Exercise objective: Because the copy must hold no pictures, return the data below with all of its words intact.

Recorded information:
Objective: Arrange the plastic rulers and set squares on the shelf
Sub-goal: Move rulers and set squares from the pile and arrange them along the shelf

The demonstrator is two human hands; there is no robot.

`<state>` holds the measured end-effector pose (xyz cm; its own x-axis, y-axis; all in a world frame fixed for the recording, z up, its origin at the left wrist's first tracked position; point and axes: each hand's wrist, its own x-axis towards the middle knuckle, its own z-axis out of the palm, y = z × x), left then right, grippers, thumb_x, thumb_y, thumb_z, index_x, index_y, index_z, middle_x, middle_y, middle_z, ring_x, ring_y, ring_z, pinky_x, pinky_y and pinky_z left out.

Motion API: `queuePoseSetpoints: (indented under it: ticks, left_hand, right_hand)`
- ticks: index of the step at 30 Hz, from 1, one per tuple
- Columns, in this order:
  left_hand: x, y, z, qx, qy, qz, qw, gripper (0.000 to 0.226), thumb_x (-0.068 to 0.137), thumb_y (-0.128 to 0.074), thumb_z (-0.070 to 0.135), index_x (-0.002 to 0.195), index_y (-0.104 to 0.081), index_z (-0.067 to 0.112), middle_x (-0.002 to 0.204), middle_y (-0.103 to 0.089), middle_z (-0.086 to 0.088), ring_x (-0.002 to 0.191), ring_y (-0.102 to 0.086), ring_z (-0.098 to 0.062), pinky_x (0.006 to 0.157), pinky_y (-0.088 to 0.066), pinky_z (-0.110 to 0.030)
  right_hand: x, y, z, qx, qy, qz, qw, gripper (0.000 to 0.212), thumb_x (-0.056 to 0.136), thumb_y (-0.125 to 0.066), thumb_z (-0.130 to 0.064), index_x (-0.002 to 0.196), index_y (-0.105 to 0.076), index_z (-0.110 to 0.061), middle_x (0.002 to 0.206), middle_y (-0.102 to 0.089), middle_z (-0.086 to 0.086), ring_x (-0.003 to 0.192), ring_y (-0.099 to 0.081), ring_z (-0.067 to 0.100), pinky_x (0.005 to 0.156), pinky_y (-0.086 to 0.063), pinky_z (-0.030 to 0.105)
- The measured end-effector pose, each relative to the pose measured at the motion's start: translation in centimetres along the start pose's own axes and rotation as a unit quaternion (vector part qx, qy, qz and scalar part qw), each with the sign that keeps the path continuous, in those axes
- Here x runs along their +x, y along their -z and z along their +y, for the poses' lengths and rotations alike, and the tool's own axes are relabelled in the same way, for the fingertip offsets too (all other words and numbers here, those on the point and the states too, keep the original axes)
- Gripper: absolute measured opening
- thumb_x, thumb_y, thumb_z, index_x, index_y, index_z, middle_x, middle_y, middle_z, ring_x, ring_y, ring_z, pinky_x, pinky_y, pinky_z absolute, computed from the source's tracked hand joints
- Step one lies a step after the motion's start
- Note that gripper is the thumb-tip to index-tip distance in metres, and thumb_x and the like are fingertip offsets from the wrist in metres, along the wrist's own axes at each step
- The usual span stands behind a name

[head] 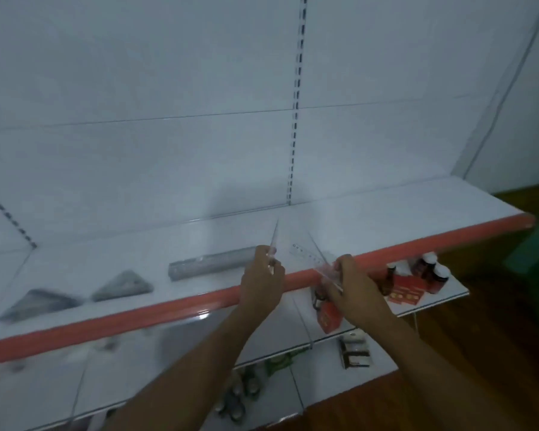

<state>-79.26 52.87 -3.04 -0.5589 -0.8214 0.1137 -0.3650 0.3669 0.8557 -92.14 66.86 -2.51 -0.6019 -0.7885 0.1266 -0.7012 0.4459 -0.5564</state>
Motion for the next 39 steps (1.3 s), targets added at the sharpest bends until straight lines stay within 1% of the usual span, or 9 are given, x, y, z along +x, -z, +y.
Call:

Result:
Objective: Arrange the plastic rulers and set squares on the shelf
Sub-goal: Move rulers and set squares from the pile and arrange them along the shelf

The demonstrator is two human hands; there is no robot.

`<state>` holds the measured end-effector pose (xyz cm; its own x-axis, y-axis; all in a world frame fixed for the recording, z up, its origin at the left wrist's first tracked position; point and axes: each hand's wrist, its own x-axis towards the middle knuckle, its own z-axis out of the palm, y = z × x), left then right, grippers, thumb_x, thumb_y, thumb_z, index_x, index_y, index_z, middle_x, middle_y, middle_z, ring_x, ring_y, ring_z, pinky_x, pinky_y and pinky_z left out.

Motion API: `queuePoseSetpoints: (indented under it: ticks, left_hand, right_hand)`
- ticks: index of the step at 30 Hz, from 1, one per tuple
- Columns, in this order:
  left_hand: x, y, z, qx, qy, qz, qw, gripper (0.000 to 0.226), thumb_x (-0.068 to 0.137), thumb_y (-0.128 to 0.074), thumb_z (-0.070 to 0.135), index_x (-0.002 to 0.195), index_y (-0.104 to 0.081), index_z (-0.067 to 0.112), middle_x (-0.002 to 0.204), middle_y (-0.103 to 0.089), middle_z (-0.086 to 0.088), ring_x (-0.002 to 0.191), ring_y (-0.102 to 0.086), ring_z (-0.098 to 0.062), pinky_x (0.006 to 0.157), pinky_y (-0.088 to 0.066), pinky_z (-0.110 to 0.030)
  right_hand: x, y, z, qx, qy, qz, qw, gripper (0.000 to 0.212), thumb_x (-0.056 to 0.136), thumb_y (-0.125 to 0.066), thumb_z (-0.130 to 0.064), index_x (-0.002 to 0.196), index_y (-0.105 to 0.076), index_z (-0.110 to 0.061), middle_x (0.002 to 0.206), middle_y (-0.102 to 0.089), middle_z (-0.086 to 0.086), ring_x (-0.003 to 0.192), ring_y (-0.099 to 0.081), ring_z (-0.067 to 0.100), pinky_x (0.005 to 0.156), pinky_y (-0.086 to 0.063), pinky_z (-0.030 to 0.105)
- The measured end-effector pose, each relative to the pose measured at the motion's start: translation in centimetres along the start pose's own axes and rotation as a unit quaternion (vector part qx, qy, qz and scalar part qw), each with the sign that keeps the path continuous, in those axes
- Here x runs along their +x, y along their -z and z along their +y, for the poses' lengths and rotations alike, and the tool's own axes are relabelled in the same way, for the fingertip offsets too (all other words and numbers here, those on the point and the states too, keep the original axes)
- Gripper: absolute measured opening
- thumb_x, thumb_y, thumb_z, index_x, index_y, index_z, middle_x, middle_y, middle_z, ring_x, ring_y, ring_z, pinky_x, pinky_y, pinky_z absolute, computed from the source's tracked hand joints
- Step one lies a step after the motion's start
- Note that gripper is the thumb-tip to index-tip distance in metres, and thumb_x and the like are fingertip offsets from the wrist in metres, along the wrist's own axes at each step
- The usual span stands behind a name

[head] 

<state>-79.26 52.87 -3.04 -0.5589 -0.8214 0.1137 -0.3650 0.3669 0.8557 -92.14 66.86 -2.51 -0.6019 -0.7885 0.1266 -0.7012 0.4459 -0.5564</state>
Motion for the next 39 steps (1.3 s), targets added at the sharpest bends until straight lines stay within 1% of the usual span, or 9 are given, x, y, z along +x, -z, +y.
Call:

The exercise requires nothing more than what has been given.